Photo by Andrew Lang/Nats.Talk
If we told you that the Washington Nationals had a 22-13 record (.629 win %) on the road and a 12-20 record (.375 win %) at home, you probably wouldn’t believe it. But that is accurate. The difference between home/road is eight more losses at home to equal their road success.
Then you dig down to try to find some reasons for the difference in success and failure, and you are shocked to find out that the offense is scoring almost identical runs per game on offense at home and on the road. So clearly, the problem is pitching and defense.
An important point to make that the home/road splits is more than just the pitching, it is the defense too. The team is giving up 1.7 more runs at home with an ERA difference of 1.3. That means that 0.4 more unearned runs are given up at home also. That is 13 more free runs given up at home.

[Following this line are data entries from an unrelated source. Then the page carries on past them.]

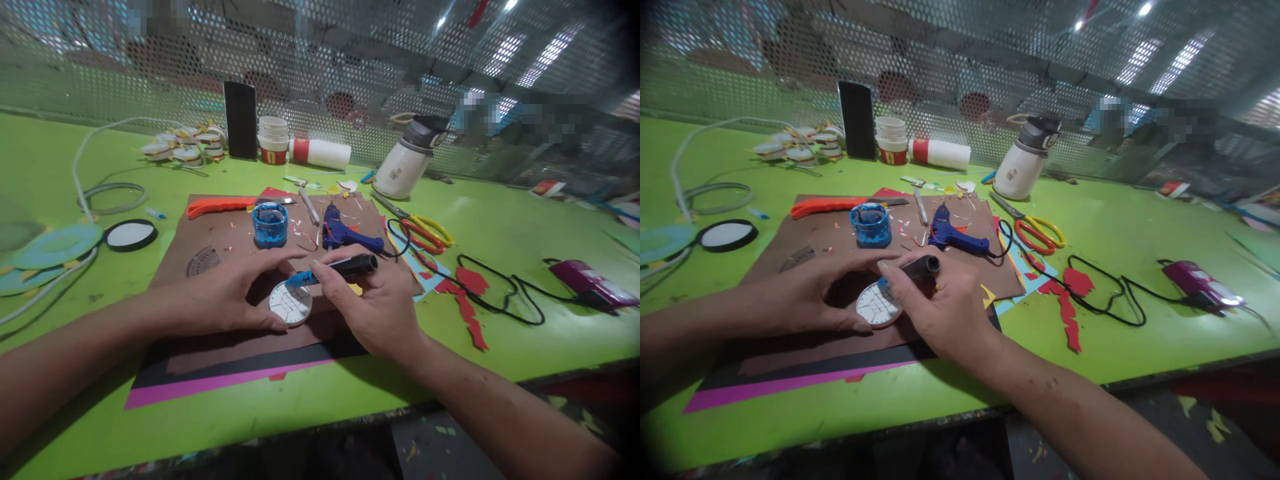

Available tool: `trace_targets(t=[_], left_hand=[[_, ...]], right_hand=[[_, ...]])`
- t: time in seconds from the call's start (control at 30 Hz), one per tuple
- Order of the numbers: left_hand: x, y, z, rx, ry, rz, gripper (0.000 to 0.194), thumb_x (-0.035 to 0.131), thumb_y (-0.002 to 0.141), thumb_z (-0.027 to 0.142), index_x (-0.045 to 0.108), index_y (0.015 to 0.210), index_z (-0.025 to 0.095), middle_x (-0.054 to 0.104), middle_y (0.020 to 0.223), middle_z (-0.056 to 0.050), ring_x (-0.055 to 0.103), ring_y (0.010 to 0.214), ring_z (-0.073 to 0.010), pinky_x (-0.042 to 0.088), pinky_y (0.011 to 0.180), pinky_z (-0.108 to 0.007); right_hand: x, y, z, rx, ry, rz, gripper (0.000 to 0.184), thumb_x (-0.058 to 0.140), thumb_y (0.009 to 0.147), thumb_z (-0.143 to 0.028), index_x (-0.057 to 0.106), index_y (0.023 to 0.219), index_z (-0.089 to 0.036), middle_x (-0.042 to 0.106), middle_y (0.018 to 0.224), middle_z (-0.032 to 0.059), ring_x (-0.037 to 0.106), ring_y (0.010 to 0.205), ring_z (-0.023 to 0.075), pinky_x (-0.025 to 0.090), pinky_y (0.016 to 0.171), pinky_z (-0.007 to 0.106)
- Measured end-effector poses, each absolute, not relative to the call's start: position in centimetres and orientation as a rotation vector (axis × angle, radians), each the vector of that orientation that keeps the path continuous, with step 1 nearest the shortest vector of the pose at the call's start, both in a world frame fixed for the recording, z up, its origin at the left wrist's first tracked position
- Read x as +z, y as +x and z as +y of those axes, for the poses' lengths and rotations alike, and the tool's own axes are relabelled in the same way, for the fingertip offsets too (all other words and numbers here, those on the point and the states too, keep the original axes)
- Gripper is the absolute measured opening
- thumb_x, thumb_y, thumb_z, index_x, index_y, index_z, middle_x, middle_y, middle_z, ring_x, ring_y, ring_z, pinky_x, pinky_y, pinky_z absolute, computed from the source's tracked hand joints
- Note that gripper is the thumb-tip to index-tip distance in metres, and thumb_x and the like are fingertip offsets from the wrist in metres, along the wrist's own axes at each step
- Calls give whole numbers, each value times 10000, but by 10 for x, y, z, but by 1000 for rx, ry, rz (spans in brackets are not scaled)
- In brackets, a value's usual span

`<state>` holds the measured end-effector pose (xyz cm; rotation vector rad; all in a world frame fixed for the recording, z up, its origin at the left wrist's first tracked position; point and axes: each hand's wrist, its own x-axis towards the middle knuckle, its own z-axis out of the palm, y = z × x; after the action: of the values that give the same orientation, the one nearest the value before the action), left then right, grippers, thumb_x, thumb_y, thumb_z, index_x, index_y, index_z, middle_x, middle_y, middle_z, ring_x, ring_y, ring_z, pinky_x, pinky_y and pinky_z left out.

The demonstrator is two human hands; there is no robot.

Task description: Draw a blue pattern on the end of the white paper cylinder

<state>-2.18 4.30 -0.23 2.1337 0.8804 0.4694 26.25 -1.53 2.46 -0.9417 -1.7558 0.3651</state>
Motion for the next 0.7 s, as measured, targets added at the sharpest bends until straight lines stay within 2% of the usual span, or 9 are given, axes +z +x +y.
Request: trace_targets(t=[0.17, 0.37, 0.57, 0.7], left_hand=[[0, -20, 43, 457, 2135, 888, 1157, 1067, 982, 753, 579, 1991, 467, 784, 1889, -90, 699, 1778, -520, 580, 1491, -722], [0, -21, 43, 447, 2144, 902, 1193, 1068, 956, 805, 572, 1993, 485, 804, 1861, -94, 722, 1748, -535, 632, 1445, -707], [5, -18, 41, 462, 2144, 881, 1113, 1063, 993, 720, 603, 1974, 463, 746, 1938, -87, 673, 1805, -518, 558, 1508, -719], [7, -16, 40, 463, 2141, 905, 1131, 1079, 951, 725, 636, 1950, 430, 783, 1890, -103, 717, 1751, -528, 576, 1494, -705]], right_hand=[[24, 262, -15, 355, -890, -1758, 170, 911, 1133, -271, 912, 964, -258, 943, 862, 3, 867, 723, 192, 714, 726, 286], [26, 258, -16, 387, -821, -1733, 174, 928, 1102, -185, 890, 943, -245, 967, 878, -5, 909, 734, 178, 730, 736, 252], [24, 258, -16, 400, -890, -1726, 215, 930, 1123, -277, 902, 911, -259, 936, 844, 2, 875, 706, 194, 724, 703, 284], [25, 258, -17, 397, -908, -1699, 235, 950, 1108, -322, 890, 887, -268, 903, 799, -3, 840, 672, 191, 717, 683, 288]])
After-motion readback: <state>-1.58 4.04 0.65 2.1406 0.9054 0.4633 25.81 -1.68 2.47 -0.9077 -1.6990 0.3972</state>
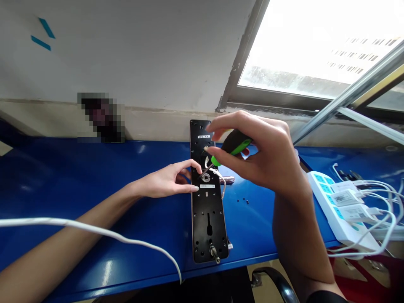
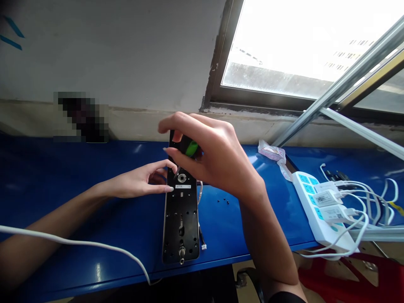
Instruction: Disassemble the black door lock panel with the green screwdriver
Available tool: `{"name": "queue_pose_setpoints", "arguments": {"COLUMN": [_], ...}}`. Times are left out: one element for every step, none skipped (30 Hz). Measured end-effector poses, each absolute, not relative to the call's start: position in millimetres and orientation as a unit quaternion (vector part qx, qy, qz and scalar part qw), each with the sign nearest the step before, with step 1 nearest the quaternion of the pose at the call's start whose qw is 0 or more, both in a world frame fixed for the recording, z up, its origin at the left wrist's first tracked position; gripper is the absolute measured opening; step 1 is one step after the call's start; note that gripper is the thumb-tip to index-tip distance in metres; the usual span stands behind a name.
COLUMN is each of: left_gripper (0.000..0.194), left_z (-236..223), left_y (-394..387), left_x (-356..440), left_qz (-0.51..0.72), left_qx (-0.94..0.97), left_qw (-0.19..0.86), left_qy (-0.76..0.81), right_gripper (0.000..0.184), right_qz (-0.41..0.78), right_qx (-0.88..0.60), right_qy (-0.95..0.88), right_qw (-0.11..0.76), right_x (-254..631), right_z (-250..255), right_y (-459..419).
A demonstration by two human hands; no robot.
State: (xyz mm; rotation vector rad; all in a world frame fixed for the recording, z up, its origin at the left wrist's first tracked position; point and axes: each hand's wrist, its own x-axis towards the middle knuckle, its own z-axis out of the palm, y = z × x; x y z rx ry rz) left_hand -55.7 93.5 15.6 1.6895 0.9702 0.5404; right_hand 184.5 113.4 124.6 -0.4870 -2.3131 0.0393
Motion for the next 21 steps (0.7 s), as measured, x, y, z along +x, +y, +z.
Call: {"name": "queue_pose_setpoints", "arguments": {"left_gripper": [0.047, 0.048, 0.050, 0.051, 0.051, 0.051, 0.051, 0.051, 0.051, 0.051, 0.051, 0.051, 0.050, 0.050, 0.049, 0.049, 0.050, 0.050, 0.051, 0.051, 0.051], "left_z": [15.1, 14.5, 13.9, 13.2, 12.7, 12.3, 12.2, 12.4, 13.0, 13.7, 14.6, 15.3, 15.8, 16.0, 16.0, 15.9, 15.7, 15.7, 15.9, 16.3, 16.9], "left_y": [93.7, 93.9, 94.1, 94.4, 94.6, 94.9, 95.0, 95.0, 94.9, 94.8, 94.5, 94.3, 94.1, 93.9, 93.7, 93.6, 93.5, 93.5, 93.4, 93.4, 93.4], "left_x": [-56.0, -56.3, -56.6, -57.0, -57.4, -57.7, -57.9, -58.0, -58.0, -57.8, -57.6, -57.4, -57.2, -57.1, -57.0, -57.0, -57.0, -57.0, -56.9, -56.7, -56.4], "left_qz": [0.226, 0.227, 0.228, 0.228, 0.226, 0.222, 0.217, 0.212, 0.208, 0.207, 0.208, 0.211, 0.214, 0.216, 0.216, 0.215, 0.213, 0.211, 0.210, 0.209, 0.209], "left_qx": [0.709, 0.710, 0.712, 0.714, 0.716, 0.717, 0.719, 0.719, 0.719, 0.719, 0.718, 0.718, 0.717, 0.717, 0.717, 0.716, 0.716, 0.716, 0.716, 0.715, 0.714], "left_qw": [0.530, 0.529, 0.526, 0.522, 0.518, 0.512, 0.508, 0.507, 0.508, 0.511, 0.514, 0.518, 0.520, 0.520, 0.519, 0.517, 0.515, 0.513, 0.513, 0.515, 0.519], "left_qy": [0.406, 0.406, 0.406, 0.407, 0.411, 0.417, 0.422, 0.425, 0.426, 0.423, 0.419, 0.415, 0.412, 0.411, 0.413, 0.416, 0.420, 0.423, 0.425, 0.424, 0.421], "right_gripper": [0.038, 0.047, 0.053, 0.055, 0.052, 0.048, 0.043, 0.040, 0.040, 0.044, 0.050, 0.057, 0.061, 0.062, 0.058, 0.052, 0.044, 0.039, 0.037, 0.039, 0.045], "right_qz": [0.033, 0.050, 0.062, 0.069, 0.070, 0.066, 0.061, 0.056, 0.054, 0.055, 0.059, 0.064, 0.068, 0.070, 0.070, 0.068, 0.063, 0.059, 0.057, 0.056, 0.058], "right_qx": [-0.193, -0.193, -0.191, -0.191, -0.190, -0.189, -0.190, -0.192, -0.197, -0.199, -0.201, -0.202, -0.205, -0.207, -0.210, -0.214, -0.217, -0.220, -0.222, -0.222, -0.220], "right_qy": [-0.910, -0.914, -0.915, -0.916, -0.916, -0.915, -0.914, -0.913, -0.912, -0.910, -0.910, -0.909, -0.909, -0.909, -0.908, -0.907, -0.906, -0.905, -0.905, -0.906, -0.907], "right_qw": [0.365, 0.355, 0.349, 0.346, 0.346, 0.350, 0.353, 0.355, 0.356, 0.358, 0.359, 0.358, 0.356, 0.355, 0.355, 0.356, 0.357, 0.358, 0.358, 0.356, 0.354], "right_x": [183.8, 183.0, 182.4, 182.0, 181.8, 181.8, 182.0, 182.4, 182.7, 183.0, 183.1, 183.2, 183.2, 183.1, 183.1, 183.2, 183.4, 183.7, 184.0, 184.4, 184.6], "right_z": [125.4, 126.3, 127.1, 127.7, 127.9, 127.9, 127.6, 127.2, 126.9, 126.7, 126.7, 126.9, 127.1, 127.3, 127.5, 127.6, 127.5, 127.5, 127.6, 127.7, 128.0], "right_y": [111.6, 109.4, 107.4, 105.7, 104.6, 104.2, 104.1, 104.3, 104.4, 104.4, 104.1, 103.7, 103.1, 102.7, 102.4, 102.3, 102.4, 102.6, 102.7, 102.8, 102.7]}}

If we told you that the only bulk pitcher who has better home splits is Cade Cavalli, that would probably blow your mind. But the other factor is that for the bulk pitchers, the sample sizes are small because they have only pitched five or six games at home. One bad outing will skew the numbers. But here is a chart we prepared:

The good news is that the offense isn’t the problem between home and road. The coaches and front office people have some work to do. Why is Miles Mikolas 3.81 runs worse at home? And why do the infielders make more errors at home?
Last night’s win has put the Nats squarely in the Wild Card hunt. It allows you to dream that if the team can figure out how to beat the Marlins consistently (1-5 record), a few finer points in pitching, and possibly make some pitching improvements, this team really could contend. The Nats are just 1.0 game out in true contention.